(Saved data entries):
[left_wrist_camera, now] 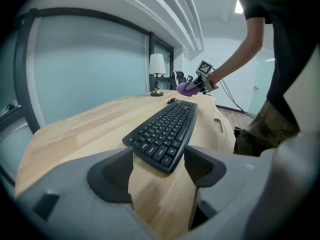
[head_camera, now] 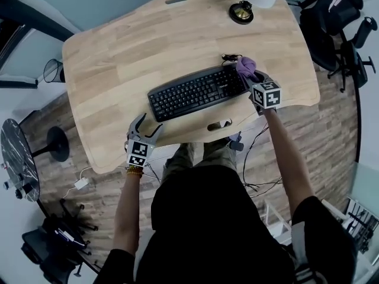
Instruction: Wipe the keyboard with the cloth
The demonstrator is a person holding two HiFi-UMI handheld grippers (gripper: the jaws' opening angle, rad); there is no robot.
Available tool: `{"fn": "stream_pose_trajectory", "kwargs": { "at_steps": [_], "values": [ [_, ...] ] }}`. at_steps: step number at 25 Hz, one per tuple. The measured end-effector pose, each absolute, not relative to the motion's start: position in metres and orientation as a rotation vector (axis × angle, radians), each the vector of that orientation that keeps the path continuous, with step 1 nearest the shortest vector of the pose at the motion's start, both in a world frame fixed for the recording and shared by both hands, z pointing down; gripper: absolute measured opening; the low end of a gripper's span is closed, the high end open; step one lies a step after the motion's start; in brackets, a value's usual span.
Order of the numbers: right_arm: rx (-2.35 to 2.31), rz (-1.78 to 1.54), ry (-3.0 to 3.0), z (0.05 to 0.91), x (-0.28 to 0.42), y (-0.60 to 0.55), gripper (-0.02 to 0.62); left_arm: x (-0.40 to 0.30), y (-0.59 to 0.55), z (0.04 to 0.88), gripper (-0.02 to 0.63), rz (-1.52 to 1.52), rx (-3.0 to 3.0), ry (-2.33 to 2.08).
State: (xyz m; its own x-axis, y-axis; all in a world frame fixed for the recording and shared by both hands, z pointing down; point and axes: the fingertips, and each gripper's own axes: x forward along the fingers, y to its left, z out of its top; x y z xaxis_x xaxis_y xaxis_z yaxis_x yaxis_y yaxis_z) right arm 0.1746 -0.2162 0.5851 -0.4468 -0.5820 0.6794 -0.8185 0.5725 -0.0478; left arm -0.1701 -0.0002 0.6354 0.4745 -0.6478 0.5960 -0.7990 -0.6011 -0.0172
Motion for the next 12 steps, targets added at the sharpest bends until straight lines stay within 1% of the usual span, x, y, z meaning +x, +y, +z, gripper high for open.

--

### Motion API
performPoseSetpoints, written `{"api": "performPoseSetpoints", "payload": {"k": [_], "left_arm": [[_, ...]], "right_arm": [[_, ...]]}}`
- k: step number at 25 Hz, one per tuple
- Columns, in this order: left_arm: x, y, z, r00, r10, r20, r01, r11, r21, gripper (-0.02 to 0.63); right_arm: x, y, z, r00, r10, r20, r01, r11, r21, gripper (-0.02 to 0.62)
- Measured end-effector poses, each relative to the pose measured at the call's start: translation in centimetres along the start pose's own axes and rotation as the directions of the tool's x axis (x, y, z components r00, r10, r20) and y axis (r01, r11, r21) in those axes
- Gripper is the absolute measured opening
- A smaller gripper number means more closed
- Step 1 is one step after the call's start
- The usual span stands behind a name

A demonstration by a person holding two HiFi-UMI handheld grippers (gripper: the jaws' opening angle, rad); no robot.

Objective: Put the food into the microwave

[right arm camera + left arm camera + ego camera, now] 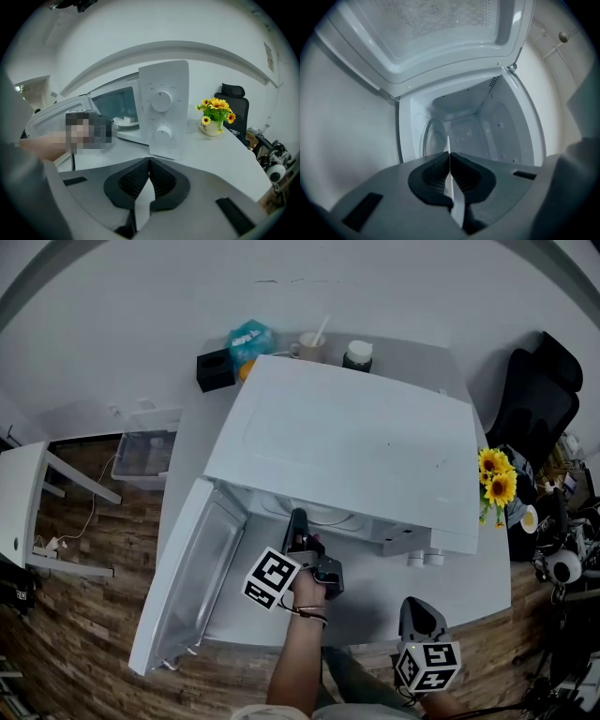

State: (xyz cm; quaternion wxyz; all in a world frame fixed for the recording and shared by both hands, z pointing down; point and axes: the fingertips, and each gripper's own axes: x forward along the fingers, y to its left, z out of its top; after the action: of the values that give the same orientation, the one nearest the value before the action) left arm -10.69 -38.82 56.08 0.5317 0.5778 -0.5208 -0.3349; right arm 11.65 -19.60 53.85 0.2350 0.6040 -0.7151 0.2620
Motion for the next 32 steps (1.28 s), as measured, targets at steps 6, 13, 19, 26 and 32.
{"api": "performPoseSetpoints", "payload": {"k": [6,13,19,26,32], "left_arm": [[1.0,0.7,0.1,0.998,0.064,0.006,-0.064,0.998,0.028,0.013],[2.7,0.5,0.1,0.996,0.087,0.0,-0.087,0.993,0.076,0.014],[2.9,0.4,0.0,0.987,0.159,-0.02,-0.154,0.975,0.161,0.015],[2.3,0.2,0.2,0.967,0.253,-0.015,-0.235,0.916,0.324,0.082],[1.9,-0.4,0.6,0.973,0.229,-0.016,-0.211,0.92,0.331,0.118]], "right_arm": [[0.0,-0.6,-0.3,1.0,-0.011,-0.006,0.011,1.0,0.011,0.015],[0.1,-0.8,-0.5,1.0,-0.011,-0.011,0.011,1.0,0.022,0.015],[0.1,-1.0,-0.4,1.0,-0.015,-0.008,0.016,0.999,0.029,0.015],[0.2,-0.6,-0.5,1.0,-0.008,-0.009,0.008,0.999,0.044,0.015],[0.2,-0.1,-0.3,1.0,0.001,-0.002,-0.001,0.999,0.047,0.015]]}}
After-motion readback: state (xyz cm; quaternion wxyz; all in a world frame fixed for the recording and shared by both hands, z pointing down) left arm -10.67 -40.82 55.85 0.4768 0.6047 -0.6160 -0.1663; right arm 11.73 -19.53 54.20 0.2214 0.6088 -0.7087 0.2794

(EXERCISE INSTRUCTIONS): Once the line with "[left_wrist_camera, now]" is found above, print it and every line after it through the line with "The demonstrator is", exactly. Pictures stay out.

(RESPONSE AREA):
[left_wrist_camera, now] 
[head_camera, now] 
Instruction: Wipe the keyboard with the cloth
The demonstrator is a person holding two HiFi-UMI handheld grippers (gripper: the jaws' opening angle, rad); there is no robot.

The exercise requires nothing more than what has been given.